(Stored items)
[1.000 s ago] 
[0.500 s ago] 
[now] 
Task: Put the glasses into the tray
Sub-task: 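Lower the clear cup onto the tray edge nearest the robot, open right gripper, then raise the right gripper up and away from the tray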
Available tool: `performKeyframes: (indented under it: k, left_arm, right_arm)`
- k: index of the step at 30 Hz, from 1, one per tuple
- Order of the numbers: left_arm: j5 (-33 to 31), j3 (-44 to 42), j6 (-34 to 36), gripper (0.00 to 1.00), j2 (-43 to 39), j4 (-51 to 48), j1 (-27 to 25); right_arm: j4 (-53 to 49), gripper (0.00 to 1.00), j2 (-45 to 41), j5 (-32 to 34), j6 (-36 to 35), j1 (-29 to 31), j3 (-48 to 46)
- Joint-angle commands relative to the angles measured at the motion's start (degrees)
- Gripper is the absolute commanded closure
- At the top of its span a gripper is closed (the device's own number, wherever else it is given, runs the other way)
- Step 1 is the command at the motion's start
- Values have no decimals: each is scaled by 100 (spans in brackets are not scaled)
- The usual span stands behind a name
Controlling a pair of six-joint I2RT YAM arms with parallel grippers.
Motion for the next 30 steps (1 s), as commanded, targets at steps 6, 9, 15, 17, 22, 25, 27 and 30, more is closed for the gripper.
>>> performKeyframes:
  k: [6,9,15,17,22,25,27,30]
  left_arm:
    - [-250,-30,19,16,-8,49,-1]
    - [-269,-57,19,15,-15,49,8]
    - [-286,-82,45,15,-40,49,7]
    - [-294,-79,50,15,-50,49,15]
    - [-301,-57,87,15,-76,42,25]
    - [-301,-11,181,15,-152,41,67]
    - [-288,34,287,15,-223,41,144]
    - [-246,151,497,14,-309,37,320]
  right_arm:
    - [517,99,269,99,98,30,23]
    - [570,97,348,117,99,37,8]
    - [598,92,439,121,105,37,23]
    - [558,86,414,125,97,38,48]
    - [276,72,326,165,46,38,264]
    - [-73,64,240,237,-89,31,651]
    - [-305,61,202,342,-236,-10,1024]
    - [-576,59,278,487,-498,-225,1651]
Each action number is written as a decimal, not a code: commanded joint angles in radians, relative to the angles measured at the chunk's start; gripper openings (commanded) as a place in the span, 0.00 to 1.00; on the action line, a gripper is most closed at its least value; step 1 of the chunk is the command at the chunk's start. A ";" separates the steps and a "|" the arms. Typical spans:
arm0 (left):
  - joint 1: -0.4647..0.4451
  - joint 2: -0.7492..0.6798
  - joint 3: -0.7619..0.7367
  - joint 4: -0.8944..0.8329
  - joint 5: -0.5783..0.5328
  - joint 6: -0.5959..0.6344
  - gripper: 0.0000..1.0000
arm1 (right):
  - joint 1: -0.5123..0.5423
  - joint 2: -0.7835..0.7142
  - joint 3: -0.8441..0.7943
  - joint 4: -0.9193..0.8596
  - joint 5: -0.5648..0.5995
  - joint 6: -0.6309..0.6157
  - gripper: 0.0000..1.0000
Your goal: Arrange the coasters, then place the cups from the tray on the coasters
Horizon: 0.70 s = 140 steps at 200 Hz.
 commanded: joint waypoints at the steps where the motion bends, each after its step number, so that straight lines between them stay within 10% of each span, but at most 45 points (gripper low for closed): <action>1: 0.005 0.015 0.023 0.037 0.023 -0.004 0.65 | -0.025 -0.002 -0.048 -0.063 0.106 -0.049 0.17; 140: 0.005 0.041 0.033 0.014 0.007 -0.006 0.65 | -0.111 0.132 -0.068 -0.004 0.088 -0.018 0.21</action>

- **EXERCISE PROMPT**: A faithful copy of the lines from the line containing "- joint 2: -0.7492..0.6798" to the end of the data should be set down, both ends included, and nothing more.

- **RESULT OF THIS EXERCISE**:
  - joint 2: -0.7492..0.6798
  - joint 3: -0.7619..0.7367
  - joint 4: -0.8944..0.8329
  - joint 5: -0.5783..0.5328
  - joint 6: -0.5959..0.6344
  - gripper: 0.0000..1.0000
arm1 (right):
  - joint 1: -0.5123..0.5423
  - joint 2: -0.7835..0.7142
  - joint 3: -0.8441..0.7943
  - joint 4: -0.9193..0.8596
  - joint 5: -0.5648..0.5995
  - joint 6: -0.6309..0.6157
  - gripper: 0.0000..1.0000
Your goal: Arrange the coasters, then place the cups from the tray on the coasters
Horizon: 0.70 s = 140 steps at 200 Hz.
 commanded: joint waypoints at the steps where the motion bends, each after its step number, so that straight lines between them stay within 10% of each span, but at most 45 points (gripper low for closed): <action>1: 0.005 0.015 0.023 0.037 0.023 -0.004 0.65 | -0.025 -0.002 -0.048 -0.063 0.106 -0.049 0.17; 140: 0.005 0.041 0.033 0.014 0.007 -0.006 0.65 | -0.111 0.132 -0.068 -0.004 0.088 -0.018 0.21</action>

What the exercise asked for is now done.